In 1980s, the Colonel acquired chemical weapons drawing censure from the United States and its allies among many other nations. Moving a step further he embarked on the pursuit of nuclear weapons and tried to persuade India and China to sell a nuclear bomb to it; however he ended up signing a nuclear peace pact with India. The countries like the United States, France and Britain, who apparently claim prerogative over nuclear weapons, severely rebuked any such quest by Col. Qaddafi.
The Libyan-Western relationship took a sharp down turn in 1988 when two high ranking Libyan intelligence officials were accused in the Lockerbie bombings in which more than 250 people died. The incident shook the international community and Col. Qaddafi was alleged of committing state sponsored terrorism.

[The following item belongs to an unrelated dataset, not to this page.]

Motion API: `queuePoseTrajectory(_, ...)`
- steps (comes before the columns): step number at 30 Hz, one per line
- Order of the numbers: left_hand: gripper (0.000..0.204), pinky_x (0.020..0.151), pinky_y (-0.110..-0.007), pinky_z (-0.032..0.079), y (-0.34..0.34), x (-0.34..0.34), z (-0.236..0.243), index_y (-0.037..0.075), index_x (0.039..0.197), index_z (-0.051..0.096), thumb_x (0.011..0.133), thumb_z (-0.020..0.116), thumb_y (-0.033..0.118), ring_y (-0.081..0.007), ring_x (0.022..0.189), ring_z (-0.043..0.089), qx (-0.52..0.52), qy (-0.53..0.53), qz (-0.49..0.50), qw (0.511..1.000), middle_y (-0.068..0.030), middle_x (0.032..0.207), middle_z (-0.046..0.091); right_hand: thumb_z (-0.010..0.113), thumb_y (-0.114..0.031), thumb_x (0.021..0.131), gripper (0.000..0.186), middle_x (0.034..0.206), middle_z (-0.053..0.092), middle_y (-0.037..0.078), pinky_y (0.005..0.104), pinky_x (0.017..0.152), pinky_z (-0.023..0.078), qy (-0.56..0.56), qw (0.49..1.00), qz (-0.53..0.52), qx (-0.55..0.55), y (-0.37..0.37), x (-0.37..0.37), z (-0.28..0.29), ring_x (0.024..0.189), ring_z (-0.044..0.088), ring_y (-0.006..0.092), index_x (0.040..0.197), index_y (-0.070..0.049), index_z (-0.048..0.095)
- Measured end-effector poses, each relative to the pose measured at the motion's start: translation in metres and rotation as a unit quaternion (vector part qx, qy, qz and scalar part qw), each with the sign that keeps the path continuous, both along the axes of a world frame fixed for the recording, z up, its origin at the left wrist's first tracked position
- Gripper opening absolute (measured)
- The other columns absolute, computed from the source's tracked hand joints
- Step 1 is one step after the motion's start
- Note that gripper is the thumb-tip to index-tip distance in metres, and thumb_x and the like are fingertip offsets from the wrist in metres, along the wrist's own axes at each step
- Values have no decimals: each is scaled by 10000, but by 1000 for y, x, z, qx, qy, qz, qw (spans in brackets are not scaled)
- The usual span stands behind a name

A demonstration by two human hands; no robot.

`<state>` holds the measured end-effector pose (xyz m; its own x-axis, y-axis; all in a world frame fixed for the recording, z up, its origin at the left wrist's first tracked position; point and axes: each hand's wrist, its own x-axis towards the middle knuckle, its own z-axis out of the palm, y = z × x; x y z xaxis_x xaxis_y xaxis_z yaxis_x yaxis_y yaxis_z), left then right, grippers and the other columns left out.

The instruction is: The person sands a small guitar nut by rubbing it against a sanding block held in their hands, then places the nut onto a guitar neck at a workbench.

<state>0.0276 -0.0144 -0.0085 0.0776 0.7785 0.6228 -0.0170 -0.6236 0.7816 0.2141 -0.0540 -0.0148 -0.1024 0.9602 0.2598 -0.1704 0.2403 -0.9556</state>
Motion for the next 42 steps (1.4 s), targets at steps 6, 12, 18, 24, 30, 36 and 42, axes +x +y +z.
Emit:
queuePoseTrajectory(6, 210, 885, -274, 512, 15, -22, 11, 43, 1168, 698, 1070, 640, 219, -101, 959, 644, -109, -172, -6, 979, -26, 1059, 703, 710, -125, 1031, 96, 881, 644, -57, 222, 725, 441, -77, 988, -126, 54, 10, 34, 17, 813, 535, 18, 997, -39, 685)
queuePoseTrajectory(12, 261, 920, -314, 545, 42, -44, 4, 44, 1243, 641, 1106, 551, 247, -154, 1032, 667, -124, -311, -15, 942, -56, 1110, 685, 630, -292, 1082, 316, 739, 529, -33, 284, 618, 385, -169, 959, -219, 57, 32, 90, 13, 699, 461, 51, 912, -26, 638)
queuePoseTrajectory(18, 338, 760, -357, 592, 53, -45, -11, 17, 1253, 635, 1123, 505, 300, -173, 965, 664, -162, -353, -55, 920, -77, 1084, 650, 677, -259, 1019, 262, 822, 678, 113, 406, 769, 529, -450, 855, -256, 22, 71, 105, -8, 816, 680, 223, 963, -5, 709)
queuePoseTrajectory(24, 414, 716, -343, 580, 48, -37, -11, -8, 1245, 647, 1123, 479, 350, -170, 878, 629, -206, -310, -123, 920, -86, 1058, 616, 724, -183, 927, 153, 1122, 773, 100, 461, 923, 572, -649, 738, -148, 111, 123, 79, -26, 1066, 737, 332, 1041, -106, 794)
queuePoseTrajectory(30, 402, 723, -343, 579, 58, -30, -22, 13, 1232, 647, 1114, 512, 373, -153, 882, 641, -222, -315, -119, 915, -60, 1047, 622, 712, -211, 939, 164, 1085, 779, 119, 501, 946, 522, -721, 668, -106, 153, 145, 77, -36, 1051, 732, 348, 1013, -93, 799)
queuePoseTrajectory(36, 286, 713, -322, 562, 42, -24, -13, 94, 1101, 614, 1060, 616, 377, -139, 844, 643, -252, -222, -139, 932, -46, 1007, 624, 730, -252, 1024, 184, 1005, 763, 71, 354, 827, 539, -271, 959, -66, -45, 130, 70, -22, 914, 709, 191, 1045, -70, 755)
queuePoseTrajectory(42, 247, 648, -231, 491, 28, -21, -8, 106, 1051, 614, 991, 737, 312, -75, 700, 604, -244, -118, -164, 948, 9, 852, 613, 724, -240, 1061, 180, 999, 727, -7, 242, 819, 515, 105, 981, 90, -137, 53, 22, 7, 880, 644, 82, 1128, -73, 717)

So, as it is evident from the above mentioned bywords, Libya under Col. Muammar Qaddafi threatened and proved detrimental for the USA’s interests in a region which is of paramount importance for its energy and natural resources needs. Then how could the US manage not to strive to a leeway provided to them by the unrest in a country which did not always necessarily endorse its policies. As a result the United Nations resolution 1973 passed, Libyan territory shelled, the regime toppled and the ruler caught alive, dragged on the streets, molested and killed like a bandit.
So now the question is, do you still think the West is really concerned about the value of human life in Libya? If it is, then why not in Bahrain?